● Exercise requirements:
From the first line through the one containing "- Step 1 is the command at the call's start", restate the listing word for word, and give no other lines.

### Input ###

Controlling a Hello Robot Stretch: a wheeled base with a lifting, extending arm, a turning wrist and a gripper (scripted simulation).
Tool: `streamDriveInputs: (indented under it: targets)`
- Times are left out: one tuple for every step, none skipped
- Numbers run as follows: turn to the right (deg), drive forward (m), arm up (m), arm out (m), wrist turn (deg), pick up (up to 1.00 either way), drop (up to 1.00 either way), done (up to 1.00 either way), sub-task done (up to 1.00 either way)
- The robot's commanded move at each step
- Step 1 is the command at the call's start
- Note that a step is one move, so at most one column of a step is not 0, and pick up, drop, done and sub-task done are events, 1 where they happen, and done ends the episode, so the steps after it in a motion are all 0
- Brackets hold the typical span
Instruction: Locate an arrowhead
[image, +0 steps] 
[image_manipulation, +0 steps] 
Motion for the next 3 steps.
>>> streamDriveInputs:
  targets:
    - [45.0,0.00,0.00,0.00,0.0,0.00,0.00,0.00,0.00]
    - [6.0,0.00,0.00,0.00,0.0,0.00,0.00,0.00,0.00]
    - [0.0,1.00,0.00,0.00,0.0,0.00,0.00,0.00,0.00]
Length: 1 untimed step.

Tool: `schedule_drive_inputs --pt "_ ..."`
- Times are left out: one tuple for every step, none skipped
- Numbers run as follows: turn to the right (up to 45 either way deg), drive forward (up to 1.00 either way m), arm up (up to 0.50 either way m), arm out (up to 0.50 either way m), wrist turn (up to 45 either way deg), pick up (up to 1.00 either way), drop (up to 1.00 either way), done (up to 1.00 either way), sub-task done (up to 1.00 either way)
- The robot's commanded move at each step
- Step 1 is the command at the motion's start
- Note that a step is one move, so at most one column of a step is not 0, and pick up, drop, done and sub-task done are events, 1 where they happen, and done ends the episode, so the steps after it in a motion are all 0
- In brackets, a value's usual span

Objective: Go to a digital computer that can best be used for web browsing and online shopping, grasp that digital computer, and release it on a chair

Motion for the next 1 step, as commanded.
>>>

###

● Output for this exercise:
Controlling a Hello Robot Stretch: a wheeled base with a lifting, extending arm, a turning wrist and a gripper (scripted simulation).
Tool: `streamDriveInputs: (indented under it: targets)`
- Times are left out: one tuple for every step, none skipped
- Numbers run as follows: turn to the right (deg), drive forward (m), arm up (m), arm out (m), wrist turn (deg), pick up (up to 1.00 either way), drop (up to 1.00 either way), done (up to 1.00 either way), sub-task done (up to 1.00 either way)
- The robot's commanded move at each step
- Step 1 is the command at the call's start

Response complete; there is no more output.